===== EXTRACTED RECORDS =====
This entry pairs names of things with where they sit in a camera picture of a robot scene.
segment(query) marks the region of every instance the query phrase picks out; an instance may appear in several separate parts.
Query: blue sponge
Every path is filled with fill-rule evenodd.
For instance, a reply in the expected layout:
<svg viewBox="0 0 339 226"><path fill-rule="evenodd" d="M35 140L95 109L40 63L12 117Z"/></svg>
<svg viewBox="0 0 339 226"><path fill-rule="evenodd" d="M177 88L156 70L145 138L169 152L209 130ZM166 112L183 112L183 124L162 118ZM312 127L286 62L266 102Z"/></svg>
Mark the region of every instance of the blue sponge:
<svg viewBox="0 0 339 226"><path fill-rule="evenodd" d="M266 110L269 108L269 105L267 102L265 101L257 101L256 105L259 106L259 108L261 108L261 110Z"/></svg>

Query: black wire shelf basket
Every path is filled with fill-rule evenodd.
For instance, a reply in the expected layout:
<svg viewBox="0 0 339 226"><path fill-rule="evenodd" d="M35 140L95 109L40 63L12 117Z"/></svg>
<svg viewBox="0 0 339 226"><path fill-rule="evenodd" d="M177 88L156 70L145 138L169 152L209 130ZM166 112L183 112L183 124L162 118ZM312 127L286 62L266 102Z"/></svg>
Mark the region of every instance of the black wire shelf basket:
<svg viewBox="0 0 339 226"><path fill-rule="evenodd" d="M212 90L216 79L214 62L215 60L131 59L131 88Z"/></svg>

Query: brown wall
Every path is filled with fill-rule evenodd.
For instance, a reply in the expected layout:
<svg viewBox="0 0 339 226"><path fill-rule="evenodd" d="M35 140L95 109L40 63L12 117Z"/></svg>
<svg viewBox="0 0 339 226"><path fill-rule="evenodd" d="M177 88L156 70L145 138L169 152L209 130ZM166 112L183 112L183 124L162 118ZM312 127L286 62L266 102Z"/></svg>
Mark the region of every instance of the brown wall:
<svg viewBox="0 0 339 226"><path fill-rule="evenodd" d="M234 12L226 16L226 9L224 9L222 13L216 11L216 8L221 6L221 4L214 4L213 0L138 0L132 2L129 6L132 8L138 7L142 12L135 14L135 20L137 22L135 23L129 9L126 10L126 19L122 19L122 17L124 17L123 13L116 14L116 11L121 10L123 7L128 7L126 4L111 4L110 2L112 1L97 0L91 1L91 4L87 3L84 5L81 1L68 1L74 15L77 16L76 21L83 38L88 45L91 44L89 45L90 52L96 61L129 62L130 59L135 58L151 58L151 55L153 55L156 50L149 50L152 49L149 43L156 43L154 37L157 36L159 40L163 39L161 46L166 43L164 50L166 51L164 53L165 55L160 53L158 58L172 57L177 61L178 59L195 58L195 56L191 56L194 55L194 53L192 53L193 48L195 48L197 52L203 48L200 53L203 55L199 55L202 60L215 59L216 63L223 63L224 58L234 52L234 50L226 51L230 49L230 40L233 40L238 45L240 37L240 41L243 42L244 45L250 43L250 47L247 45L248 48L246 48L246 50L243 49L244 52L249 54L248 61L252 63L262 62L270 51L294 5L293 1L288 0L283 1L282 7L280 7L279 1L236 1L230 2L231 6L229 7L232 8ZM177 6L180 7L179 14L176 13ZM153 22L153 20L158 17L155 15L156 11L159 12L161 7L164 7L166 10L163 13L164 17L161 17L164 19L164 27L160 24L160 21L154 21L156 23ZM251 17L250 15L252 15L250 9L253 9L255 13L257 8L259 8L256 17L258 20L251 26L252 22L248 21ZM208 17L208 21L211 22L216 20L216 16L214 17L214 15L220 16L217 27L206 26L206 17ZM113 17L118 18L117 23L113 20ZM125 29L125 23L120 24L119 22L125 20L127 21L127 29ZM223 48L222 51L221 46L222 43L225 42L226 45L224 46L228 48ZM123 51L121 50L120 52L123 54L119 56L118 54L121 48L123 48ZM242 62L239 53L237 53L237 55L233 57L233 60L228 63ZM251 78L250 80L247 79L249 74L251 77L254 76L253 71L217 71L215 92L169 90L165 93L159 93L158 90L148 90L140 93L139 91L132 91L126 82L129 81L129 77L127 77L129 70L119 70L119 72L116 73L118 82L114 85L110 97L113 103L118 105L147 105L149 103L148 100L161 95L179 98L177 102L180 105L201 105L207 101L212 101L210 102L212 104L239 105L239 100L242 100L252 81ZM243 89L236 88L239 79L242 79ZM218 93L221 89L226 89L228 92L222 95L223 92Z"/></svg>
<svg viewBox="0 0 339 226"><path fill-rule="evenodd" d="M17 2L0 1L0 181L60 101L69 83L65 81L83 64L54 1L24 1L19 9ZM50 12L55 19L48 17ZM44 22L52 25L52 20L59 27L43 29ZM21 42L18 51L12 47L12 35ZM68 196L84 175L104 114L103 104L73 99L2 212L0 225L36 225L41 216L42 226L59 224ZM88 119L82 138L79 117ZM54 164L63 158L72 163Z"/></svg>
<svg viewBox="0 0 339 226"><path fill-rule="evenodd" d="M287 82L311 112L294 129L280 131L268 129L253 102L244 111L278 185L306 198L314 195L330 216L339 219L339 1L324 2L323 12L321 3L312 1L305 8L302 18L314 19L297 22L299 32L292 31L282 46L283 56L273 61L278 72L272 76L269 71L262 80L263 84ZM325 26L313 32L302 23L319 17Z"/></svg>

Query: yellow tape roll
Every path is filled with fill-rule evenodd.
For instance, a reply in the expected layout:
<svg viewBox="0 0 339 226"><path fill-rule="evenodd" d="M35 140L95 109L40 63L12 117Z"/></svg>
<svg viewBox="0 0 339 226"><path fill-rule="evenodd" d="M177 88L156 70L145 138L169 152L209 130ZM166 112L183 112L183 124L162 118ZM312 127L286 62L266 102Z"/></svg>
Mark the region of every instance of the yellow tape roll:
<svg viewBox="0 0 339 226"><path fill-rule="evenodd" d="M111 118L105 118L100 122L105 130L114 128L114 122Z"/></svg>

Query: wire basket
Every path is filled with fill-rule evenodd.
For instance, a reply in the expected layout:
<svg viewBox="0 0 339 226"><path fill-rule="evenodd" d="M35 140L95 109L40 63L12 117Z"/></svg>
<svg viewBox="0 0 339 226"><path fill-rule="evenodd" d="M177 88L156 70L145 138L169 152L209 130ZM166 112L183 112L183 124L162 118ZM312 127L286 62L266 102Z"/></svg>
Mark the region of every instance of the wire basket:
=====
## [PROBLEM REQUIREMENTS]
All of the data above must be set down again exactly.

## [COMPLETED EXERCISE]
This entry pairs names of things with where they sit in a camera picture of a robot scene.
segment(query) marks the region of every instance the query phrase picks out; an instance may appear in several separate parts.
Query: blue sponge
Every path is filled with fill-rule evenodd.
For instance, a reply in the expected layout:
<svg viewBox="0 0 339 226"><path fill-rule="evenodd" d="M35 140L95 109L40 63L12 117Z"/></svg>
<svg viewBox="0 0 339 226"><path fill-rule="evenodd" d="M177 88L156 70L145 138L169 152L209 130ZM166 112L183 112L183 124L162 118ZM312 127L286 62L266 102Z"/></svg>
Mark the region of every instance of the blue sponge:
<svg viewBox="0 0 339 226"><path fill-rule="evenodd" d="M266 110L269 108L269 105L267 102L265 101L257 101L256 105L259 106L259 108L261 108L261 110Z"/></svg>

Query: black wire shelf basket
Every path is filled with fill-rule evenodd.
For instance, a reply in the expected layout:
<svg viewBox="0 0 339 226"><path fill-rule="evenodd" d="M35 140L95 109L40 63L12 117Z"/></svg>
<svg viewBox="0 0 339 226"><path fill-rule="evenodd" d="M177 88L156 70L145 138L169 152L209 130ZM166 112L183 112L183 124L162 118ZM312 127L286 62L266 102Z"/></svg>
Mark the region of every instance of the black wire shelf basket:
<svg viewBox="0 0 339 226"><path fill-rule="evenodd" d="M212 90L216 79L214 62L215 60L131 59L131 88Z"/></svg>

Query: brown wall
Every path is filled with fill-rule evenodd.
For instance, a reply in the expected layout:
<svg viewBox="0 0 339 226"><path fill-rule="evenodd" d="M35 140L95 109L40 63L12 117Z"/></svg>
<svg viewBox="0 0 339 226"><path fill-rule="evenodd" d="M177 88L156 70L145 138L169 152L209 130ZM166 112L183 112L183 124L162 118ZM312 127L286 62L266 102Z"/></svg>
Mark the region of every instance of the brown wall:
<svg viewBox="0 0 339 226"><path fill-rule="evenodd" d="M234 12L226 16L226 9L224 9L222 13L216 11L216 8L221 6L221 4L214 4L213 0L138 0L132 2L129 6L132 8L138 7L142 12L135 14L135 20L137 22L135 23L129 9L126 10L126 19L122 19L122 17L124 17L123 13L116 14L116 11L121 10L123 7L128 7L126 4L111 4L110 2L112 1L97 0L91 1L91 4L87 3L84 5L81 1L68 1L74 15L77 16L76 21L83 38L88 45L91 44L89 45L90 52L96 61L129 62L130 59L135 58L151 58L151 55L153 55L156 50L149 50L152 49L149 43L156 43L154 37L157 36L159 40L163 39L161 46L166 43L164 50L166 51L164 53L165 55L160 53L158 58L172 57L177 61L178 59L195 58L195 56L191 56L194 55L194 53L192 53L193 48L195 48L197 52L203 48L200 53L203 55L199 55L202 60L215 59L216 63L223 63L224 58L234 52L234 50L226 51L230 49L230 40L233 40L238 45L240 37L240 41L243 42L244 45L250 43L250 47L247 45L248 48L246 48L246 50L243 49L244 52L249 54L248 61L252 63L262 62L270 51L294 5L293 1L288 0L283 1L282 7L280 7L279 1L236 1L230 2L231 6L229 7L232 8ZM177 6L180 7L179 14L176 13ZM153 22L153 20L158 17L155 15L156 11L159 12L161 7L164 7L166 10L163 13L164 17L161 17L164 19L164 27L160 24L160 21L154 21L156 23ZM251 17L250 15L252 15L250 9L253 9L255 13L257 8L259 8L256 17L258 20L251 26L252 22L248 21ZM208 17L208 21L211 22L216 20L216 16L214 17L214 15L220 16L217 27L206 26L206 17ZM113 17L118 18L117 23L113 20ZM125 29L125 23L120 24L119 22L125 20L127 21L127 29ZM223 48L222 51L221 46L222 43L225 42L226 45L224 46L228 48ZM123 51L121 50L120 52L123 54L119 56L118 54L121 48L123 48ZM242 62L239 53L237 53L237 55L233 57L233 60L228 63ZM251 78L250 80L247 79L249 74L251 77L254 76L253 71L217 71L215 92L169 90L165 93L159 93L158 90L148 90L140 93L139 91L132 91L126 82L129 81L129 77L127 77L129 70L119 70L119 72L116 73L118 82L114 85L110 97L113 103L118 105L147 105L149 103L148 100L161 95L179 98L177 102L180 105L201 105L207 101L212 101L210 102L212 104L239 105L239 100L242 100L252 81ZM243 89L236 88L239 79L242 79ZM218 93L221 89L226 89L228 92L222 95L223 92Z"/></svg>
<svg viewBox="0 0 339 226"><path fill-rule="evenodd" d="M17 2L0 1L0 181L60 101L69 83L65 81L83 64L54 1L24 1L19 9ZM50 12L55 19L48 17ZM44 22L52 25L52 20L59 27L43 29ZM21 42L18 51L12 47L12 35ZM68 196L84 175L104 114L103 104L73 99L2 212L0 225L36 225L41 216L42 226L59 224ZM88 119L82 138L79 117ZM54 164L63 158L72 163Z"/></svg>
<svg viewBox="0 0 339 226"><path fill-rule="evenodd" d="M287 82L311 112L294 129L280 131L268 129L253 102L244 111L278 185L306 198L314 195L330 216L339 219L339 1L324 2L323 12L321 3L312 1L305 8L302 18L314 19L297 22L299 32L292 31L282 46L283 56L273 61L278 72L272 76L269 71L262 80L263 84ZM325 26L313 32L302 23L319 17Z"/></svg>

Query: yellow tape roll
Every path is filled with fill-rule evenodd.
For instance, a reply in the expected layout:
<svg viewBox="0 0 339 226"><path fill-rule="evenodd" d="M35 140L95 109L40 63L12 117Z"/></svg>
<svg viewBox="0 0 339 226"><path fill-rule="evenodd" d="M177 88L156 70L145 138L169 152L209 130ZM166 112L183 112L183 124L162 118ZM312 127L286 62L266 102Z"/></svg>
Mark the region of every instance of the yellow tape roll:
<svg viewBox="0 0 339 226"><path fill-rule="evenodd" d="M111 118L105 118L100 122L105 130L114 128L114 122Z"/></svg>

Query: wire basket
Every path is filled with fill-rule evenodd.
For instance, a reply in the expected layout:
<svg viewBox="0 0 339 226"><path fill-rule="evenodd" d="M35 140L95 109L40 63L12 117Z"/></svg>
<svg viewBox="0 0 339 226"><path fill-rule="evenodd" d="M177 88L156 70L145 138L169 152L209 130ZM166 112L183 112L183 124L162 118ZM312 127L286 62L266 102Z"/></svg>
Mark the region of every instance of the wire basket:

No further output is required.